Needs RevisionPublic

Authored by Farhana on Jul 28 2017, 4:43 PM.

Details

Summary

Stride-4 byte-load-pattern with VF-8, 16, 32 have similar data-access pattern. Therefore, we can write a single interleave-function to generate shuffle sequence for them assuming CG will generate optimal shuffle instruction for them. The basic idea is to optimize them as a 128 bit vector so that we can use the vpshuf*. Once we have shuffled in all the interleaved elements we can just keep packing them until we build the vectors of desired elements. Similar way, stores can be handled.

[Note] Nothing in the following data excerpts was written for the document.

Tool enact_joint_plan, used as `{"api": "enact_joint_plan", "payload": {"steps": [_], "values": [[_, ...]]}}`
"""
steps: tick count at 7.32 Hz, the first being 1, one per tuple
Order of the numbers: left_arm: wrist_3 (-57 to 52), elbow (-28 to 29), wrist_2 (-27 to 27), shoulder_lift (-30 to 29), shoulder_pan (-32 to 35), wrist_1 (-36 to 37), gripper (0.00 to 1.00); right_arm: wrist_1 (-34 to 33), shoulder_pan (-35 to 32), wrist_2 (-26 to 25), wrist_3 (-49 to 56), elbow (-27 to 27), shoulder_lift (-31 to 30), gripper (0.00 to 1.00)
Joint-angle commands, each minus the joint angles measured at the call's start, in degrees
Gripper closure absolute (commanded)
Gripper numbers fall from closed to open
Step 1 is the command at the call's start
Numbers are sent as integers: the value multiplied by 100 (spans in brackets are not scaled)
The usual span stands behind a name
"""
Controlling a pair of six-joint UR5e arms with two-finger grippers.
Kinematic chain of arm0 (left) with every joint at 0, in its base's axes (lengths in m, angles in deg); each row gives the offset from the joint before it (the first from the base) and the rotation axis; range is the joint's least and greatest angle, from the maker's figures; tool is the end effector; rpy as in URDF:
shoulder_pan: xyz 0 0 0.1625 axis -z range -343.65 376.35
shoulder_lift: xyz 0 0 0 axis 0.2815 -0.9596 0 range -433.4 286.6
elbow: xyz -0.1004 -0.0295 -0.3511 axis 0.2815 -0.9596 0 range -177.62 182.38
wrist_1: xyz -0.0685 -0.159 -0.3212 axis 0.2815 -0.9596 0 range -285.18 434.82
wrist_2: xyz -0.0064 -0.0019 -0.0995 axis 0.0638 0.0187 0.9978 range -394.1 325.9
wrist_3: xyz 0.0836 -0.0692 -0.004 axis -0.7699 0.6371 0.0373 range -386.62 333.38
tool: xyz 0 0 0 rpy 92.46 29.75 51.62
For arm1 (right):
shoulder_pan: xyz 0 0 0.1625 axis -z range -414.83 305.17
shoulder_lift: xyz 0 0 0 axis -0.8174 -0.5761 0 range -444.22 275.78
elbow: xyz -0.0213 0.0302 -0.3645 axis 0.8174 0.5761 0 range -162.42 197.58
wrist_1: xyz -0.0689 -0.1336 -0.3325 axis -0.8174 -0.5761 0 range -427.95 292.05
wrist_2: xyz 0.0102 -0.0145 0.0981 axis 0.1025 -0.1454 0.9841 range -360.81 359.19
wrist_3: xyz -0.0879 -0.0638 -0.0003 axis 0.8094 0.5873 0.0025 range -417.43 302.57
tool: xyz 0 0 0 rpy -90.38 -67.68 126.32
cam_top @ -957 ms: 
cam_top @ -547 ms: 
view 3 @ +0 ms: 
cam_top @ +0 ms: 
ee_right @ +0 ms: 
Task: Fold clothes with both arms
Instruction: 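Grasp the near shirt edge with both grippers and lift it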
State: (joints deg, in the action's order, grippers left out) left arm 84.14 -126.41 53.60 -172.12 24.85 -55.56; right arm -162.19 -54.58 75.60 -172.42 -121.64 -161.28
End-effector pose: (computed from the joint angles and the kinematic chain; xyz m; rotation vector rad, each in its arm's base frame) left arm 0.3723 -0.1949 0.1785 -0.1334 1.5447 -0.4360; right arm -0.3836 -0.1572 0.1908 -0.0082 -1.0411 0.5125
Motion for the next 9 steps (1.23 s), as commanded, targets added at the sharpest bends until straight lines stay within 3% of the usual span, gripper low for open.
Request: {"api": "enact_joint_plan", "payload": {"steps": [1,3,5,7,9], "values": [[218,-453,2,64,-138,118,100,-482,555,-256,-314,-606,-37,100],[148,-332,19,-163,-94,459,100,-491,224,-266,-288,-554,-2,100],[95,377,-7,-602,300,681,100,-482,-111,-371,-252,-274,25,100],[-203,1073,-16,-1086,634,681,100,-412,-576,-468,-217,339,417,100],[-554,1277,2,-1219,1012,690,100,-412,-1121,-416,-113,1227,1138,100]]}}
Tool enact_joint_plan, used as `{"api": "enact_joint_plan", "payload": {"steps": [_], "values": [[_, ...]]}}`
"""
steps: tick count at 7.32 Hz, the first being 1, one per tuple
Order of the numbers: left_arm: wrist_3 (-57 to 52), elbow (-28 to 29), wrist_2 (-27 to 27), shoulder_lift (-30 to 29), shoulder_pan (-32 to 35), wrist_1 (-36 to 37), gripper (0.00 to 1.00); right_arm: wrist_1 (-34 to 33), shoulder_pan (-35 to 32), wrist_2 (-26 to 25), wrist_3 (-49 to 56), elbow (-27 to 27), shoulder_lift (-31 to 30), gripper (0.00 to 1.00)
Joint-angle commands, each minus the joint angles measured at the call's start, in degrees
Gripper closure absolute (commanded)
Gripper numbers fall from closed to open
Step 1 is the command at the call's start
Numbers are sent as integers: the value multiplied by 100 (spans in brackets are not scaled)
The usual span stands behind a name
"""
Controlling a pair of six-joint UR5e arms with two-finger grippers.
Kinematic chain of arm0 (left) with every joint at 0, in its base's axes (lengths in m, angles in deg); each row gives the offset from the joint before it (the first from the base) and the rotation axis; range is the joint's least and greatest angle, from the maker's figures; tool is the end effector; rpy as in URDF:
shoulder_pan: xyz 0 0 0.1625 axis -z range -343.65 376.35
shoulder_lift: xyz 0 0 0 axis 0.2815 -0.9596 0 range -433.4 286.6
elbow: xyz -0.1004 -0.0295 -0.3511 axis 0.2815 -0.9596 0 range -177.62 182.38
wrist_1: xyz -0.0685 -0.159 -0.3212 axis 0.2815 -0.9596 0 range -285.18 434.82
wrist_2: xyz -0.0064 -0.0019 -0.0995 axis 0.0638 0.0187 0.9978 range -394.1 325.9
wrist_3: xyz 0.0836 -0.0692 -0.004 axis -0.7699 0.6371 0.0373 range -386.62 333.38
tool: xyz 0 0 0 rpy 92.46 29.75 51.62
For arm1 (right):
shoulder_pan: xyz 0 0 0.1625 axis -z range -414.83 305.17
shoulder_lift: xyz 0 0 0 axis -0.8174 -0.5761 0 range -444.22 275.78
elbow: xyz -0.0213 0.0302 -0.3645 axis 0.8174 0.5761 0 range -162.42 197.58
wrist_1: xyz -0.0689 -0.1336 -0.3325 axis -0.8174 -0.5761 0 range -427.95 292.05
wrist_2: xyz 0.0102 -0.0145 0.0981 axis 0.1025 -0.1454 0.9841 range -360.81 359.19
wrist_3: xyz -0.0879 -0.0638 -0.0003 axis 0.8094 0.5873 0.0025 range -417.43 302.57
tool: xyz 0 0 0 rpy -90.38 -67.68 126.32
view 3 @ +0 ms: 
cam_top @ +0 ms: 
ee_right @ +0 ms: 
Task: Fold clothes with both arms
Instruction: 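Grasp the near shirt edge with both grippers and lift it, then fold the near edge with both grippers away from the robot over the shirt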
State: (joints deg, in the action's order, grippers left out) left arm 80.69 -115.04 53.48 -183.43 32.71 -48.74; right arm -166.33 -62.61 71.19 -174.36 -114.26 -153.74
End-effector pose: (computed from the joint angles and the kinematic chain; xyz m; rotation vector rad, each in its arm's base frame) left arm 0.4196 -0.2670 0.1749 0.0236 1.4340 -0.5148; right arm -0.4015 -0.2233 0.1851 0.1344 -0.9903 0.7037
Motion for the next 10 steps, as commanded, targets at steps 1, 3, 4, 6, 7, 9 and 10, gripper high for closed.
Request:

Currently, CG fails to generate optimal shuffle instruction in some cases, which I plan to fix in the next patch.

Diff Detail

Event Timeline

Farhana created this revision.Jul 28 2017, 4:43 PM
Farhana edited the summary of this revision. (Show Details)Jul 31 2017, 12:32 PM
RKSimon edited edge metadata.Aug 1 2017, 12:00 PM

Submit the tests with current codegen so that the patch shows the diffs

lib/Analysis/VectorUtils.cpp
581

Assert that (BeginIndex + NumElements) <= VecTy->getNumElements() ?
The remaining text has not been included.